REQUIRED ACTION:
Apart from the images, reproduce every record word for word.

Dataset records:
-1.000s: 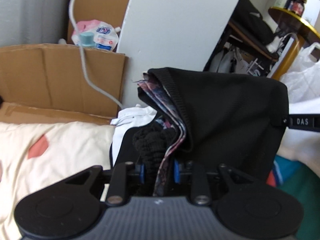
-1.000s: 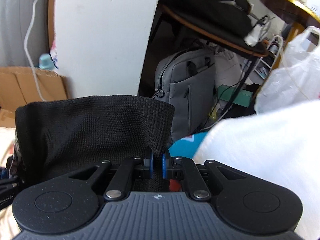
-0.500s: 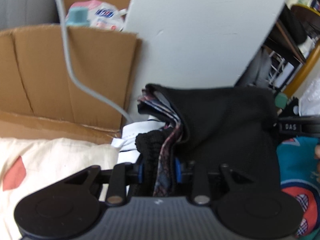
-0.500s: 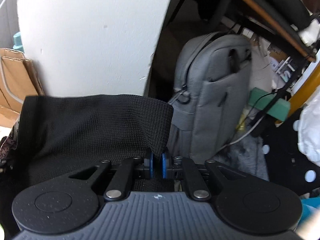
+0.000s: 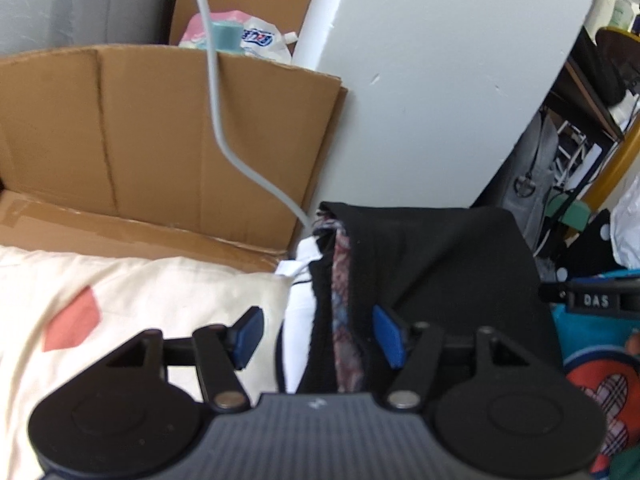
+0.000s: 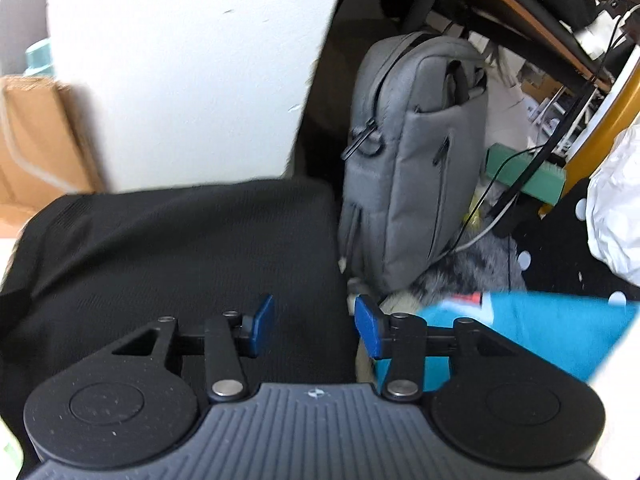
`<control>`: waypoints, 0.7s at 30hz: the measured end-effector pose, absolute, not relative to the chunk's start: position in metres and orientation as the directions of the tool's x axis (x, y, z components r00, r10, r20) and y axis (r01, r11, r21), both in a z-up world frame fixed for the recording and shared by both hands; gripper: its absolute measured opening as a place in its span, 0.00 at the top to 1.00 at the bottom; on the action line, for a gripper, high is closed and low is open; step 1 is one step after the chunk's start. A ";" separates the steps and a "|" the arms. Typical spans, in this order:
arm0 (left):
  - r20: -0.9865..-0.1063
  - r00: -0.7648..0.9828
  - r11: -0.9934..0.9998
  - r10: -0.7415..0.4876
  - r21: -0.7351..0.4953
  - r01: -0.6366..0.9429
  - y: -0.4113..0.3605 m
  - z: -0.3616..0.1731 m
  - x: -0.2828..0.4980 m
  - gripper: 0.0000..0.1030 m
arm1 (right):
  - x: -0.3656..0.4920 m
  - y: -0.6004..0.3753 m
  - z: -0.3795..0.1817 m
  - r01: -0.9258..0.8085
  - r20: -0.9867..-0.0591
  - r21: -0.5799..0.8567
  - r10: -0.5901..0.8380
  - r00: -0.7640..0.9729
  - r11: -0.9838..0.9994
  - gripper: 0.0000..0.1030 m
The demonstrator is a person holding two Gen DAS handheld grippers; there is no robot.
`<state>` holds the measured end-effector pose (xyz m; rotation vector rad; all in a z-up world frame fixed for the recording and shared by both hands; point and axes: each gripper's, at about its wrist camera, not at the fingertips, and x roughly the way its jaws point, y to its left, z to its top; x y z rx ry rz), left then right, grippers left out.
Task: Fold clothes
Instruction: 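Lower the folded pants onto the bed and open both grippers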
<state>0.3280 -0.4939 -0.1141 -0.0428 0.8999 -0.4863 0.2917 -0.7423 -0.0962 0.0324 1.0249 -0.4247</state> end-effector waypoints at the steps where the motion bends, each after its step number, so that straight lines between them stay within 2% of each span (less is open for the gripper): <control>1: -0.745 0.521 0.892 -0.416 -0.225 0.392 -0.491 -0.112 0.323 0.39 | 0.287 -0.739 -0.093 0.360 -0.836 -0.162 -0.322 0.444 0.919 0.52; 3: -0.756 0.511 0.893 -0.408 -0.216 0.394 -0.486 -0.111 0.316 0.42 | 0.277 -0.732 -0.088 0.365 -0.842 -0.146 -0.309 0.442 0.919 0.52; 4: -0.765 0.500 0.893 -0.407 -0.218 0.393 -0.483 -0.110 0.313 0.47 | 0.270 -0.728 -0.085 0.371 -0.848 -0.123 -0.291 0.442 0.920 0.52; 6: -0.783 0.474 0.891 -0.403 -0.217 0.399 -0.476 -0.107 0.305 0.49 | 0.261 -0.722 -0.081 0.394 -0.855 -0.075 -0.263 0.447 0.916 0.52; 10: -0.805 0.454 0.893 -0.381 -0.192 0.408 -0.460 -0.097 0.294 0.49 | 0.241 -0.703 -0.075 0.439 -0.868 0.000 -0.218 0.446 0.898 0.52; 15: -0.841 0.410 0.896 -0.353 -0.177 0.407 -0.426 -0.076 0.284 0.46 | 0.222 -0.668 -0.063 0.410 -0.862 -0.043 -0.242 0.445 0.911 0.52; 21: -0.835 0.427 0.888 -0.346 -0.146 0.435 -0.385 -0.031 0.270 0.41 | 0.191 -0.635 -0.040 0.419 -0.853 -0.061 -0.266 0.450 0.906 0.52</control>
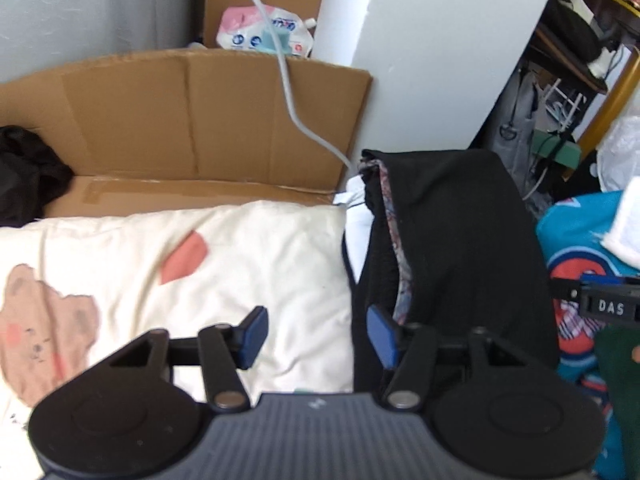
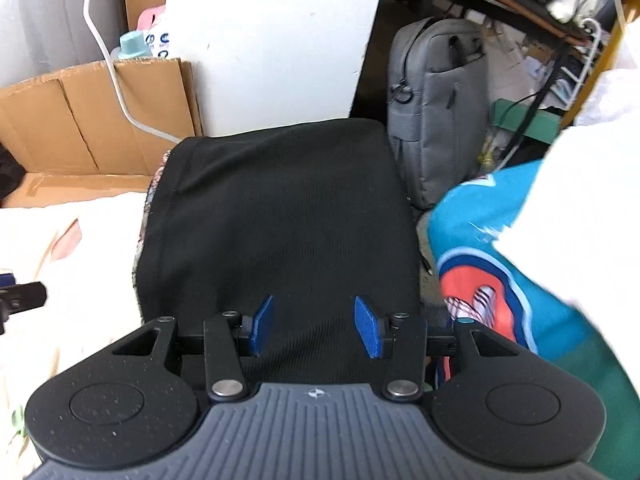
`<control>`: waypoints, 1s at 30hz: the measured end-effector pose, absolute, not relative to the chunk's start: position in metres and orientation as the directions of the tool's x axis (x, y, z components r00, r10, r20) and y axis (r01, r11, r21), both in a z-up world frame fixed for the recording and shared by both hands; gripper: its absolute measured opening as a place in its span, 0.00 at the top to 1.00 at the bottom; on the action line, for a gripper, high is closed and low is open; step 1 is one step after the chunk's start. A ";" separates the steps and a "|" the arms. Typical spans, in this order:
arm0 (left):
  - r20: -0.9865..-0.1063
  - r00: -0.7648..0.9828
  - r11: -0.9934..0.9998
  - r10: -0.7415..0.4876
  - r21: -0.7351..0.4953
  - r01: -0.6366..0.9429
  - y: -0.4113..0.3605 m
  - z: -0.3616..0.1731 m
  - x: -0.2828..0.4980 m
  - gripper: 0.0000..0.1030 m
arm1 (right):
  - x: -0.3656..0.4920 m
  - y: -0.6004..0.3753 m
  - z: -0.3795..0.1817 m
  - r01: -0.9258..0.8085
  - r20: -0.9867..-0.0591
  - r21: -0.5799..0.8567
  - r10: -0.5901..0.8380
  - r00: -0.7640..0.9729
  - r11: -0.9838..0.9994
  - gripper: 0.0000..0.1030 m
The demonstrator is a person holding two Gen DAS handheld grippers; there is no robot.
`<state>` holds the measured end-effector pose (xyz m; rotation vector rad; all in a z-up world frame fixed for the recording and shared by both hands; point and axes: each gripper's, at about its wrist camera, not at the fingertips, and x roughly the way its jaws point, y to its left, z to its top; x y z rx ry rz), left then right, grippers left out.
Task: Fold clothes
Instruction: 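Lower the folded pants onto the bed and open both grippers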
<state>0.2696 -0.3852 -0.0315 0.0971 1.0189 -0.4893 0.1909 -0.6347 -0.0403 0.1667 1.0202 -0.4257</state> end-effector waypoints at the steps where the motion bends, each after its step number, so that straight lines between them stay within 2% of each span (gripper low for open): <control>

RESPONSE AREA:
-1.000s: 
-1.000s: 
-0.500s: 
-0.500s: 
+0.000s: 
+0.000s: 
`<control>`: waypoints, 0.7s at 30hz: the measured end-effector pose, absolute, not relative to the chunk's start: position in metres and orientation as the directions of the tool's x axis (x, y, z components r00, r10, r20) and y axis (r01, r11, r21), both in a z-up world frame fixed for the recording and shared by both hands; gripper: its absolute measured opening as a place in its span, 0.00 at the top to 1.00 at the bottom; on the action line, for a gripper, high is closed and low is open; step 1 is one step after the chunk's start. A ";" separates the steps and a "|" the arms. Typical spans, in this order:
arm0 (left):
  - r20: -0.9865..-0.1063
  - r00: -0.7648..0.9828
  - r11: -0.9934..0.9998
  - r10: -0.7415..0.4876
  - r21: -0.7351..0.4953
  - r01: -0.6366..0.9429
  - y: -0.4113..0.3605 m
  - z: -0.3616..0.1731 m
  - x: -0.2828..0.4980 m
  - gripper: 0.0000..0.1030 m
arm1 (right):
  - x: -0.3656..0.4920 m
  - y: -0.6004..0.3753 m
  - z: -0.3795..0.1817 m
  - r01: -0.9258..0.8085
  - r20: -0.9867..-0.0591
  - r21: -0.5799..0.8567
  - r10: -0.5901..0.8380
  - r00: -0.7640..0.9729
  - r11: -0.9838..0.9994
  - gripper: 0.0000..0.1030 m
The demonstrator is a person holding two Gen DAS handheld grippers; there is no robot.
`<state>` holds the measured end-effector pose (xyz m; rotation vector rad; all in a z-up world frame fixed for the recording and shared by both hands; point and axes: each gripper's, at about its wrist camera, not at the fingertips, and x roughly the way its jaws point, y to its left, z to its top; x y z rx ry rz), left then right, grippers left out.
Task: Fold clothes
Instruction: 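Lower the folded pants onto the bed and open both grippers
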<state>0.3280 -0.4939 -0.1141 -0.0428 0.8999 -0.4863 0.2917 -0.7423 -0.0962 0.0324 1.0249 -0.4247</state> end-effector waypoints at the steps where the motion bends, each after its step number, so that straight lines between them stay within 2% of each span (less is open for the gripper): <control>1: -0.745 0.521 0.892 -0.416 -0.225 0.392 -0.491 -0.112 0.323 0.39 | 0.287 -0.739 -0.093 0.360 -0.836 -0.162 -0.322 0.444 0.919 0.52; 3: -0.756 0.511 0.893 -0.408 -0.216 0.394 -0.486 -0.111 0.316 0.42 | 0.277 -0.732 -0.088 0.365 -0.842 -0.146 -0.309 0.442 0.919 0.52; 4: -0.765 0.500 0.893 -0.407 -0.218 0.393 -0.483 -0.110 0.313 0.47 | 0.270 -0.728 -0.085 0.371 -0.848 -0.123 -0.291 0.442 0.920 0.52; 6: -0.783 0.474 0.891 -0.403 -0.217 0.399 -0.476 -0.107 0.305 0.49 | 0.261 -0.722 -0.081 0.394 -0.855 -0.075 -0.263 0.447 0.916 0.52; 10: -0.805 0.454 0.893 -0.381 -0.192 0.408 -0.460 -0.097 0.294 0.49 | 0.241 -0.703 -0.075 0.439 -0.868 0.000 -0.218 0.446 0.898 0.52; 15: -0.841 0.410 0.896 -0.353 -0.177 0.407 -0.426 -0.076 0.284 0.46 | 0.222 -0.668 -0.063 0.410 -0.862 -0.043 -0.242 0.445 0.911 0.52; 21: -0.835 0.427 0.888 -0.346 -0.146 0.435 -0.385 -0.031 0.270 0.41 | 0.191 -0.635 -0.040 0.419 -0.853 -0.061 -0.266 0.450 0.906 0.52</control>
`<control>`: waypoints, 1s at 30hz: the measured end-effector pose, absolute, not relative to the chunk's start: position in metres and orientation as the directions of the tool's x axis (x, y, z components r00, r10, r20) and y axis (r01, r11, r21), both in a z-up world frame fixed for the recording and shared by both hands; gripper: its absolute measured opening as a place in its span, 0.00 at the top to 1.00 at the bottom; on the action line, for a gripper, high is closed and low is open; step 1 is one step after the chunk's start. A ";" separates the steps and a "|" the arms. Typical spans, in this order:
arm0 (left):
  - r20: -0.9865..-0.1063
  - r00: -0.7648..0.9828
  - r11: -0.9934..0.9998
  - r10: -0.7415..0.4876
  - r21: -0.7351..0.4953
  - r01: -0.6366..0.9429
  - y: -0.4113..0.3605 m
  - z: -0.3616..0.1731 m
  - x: -0.2828..0.4980 m
  - gripper: 0.0000..0.1030 m
arm1 (right):
  - x: -0.3656..0.4920 m
  - y: -0.6004..0.3753 m
  - z: -0.3795..0.1817 m
  - r01: -0.9258..0.8085
  - r20: -0.9867..-0.0591
  - r21: -0.5799..0.8567
  - r10: -0.5901..0.8380
  - r00: -0.7640..0.9729
  - r11: -0.9838..0.9994
  - gripper: 0.0000..0.1030 m
The demonstrator is a person holding two Gen DAS handheld grippers; there is no robot.
`<state>` holds the measured end-effector pose (xyz m; rotation vector rad; all in a z-up world frame fixed for the recording and shared by both hands; point and axes: each gripper's, at about its wrist camera, not at the fingertips, and x roughly the way its jaws point, y to its left, z to its top; x y z rx ry rz), left then right, grippers left out.
Task: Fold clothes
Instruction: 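Lower the folded pants onto the bed and open both grippers
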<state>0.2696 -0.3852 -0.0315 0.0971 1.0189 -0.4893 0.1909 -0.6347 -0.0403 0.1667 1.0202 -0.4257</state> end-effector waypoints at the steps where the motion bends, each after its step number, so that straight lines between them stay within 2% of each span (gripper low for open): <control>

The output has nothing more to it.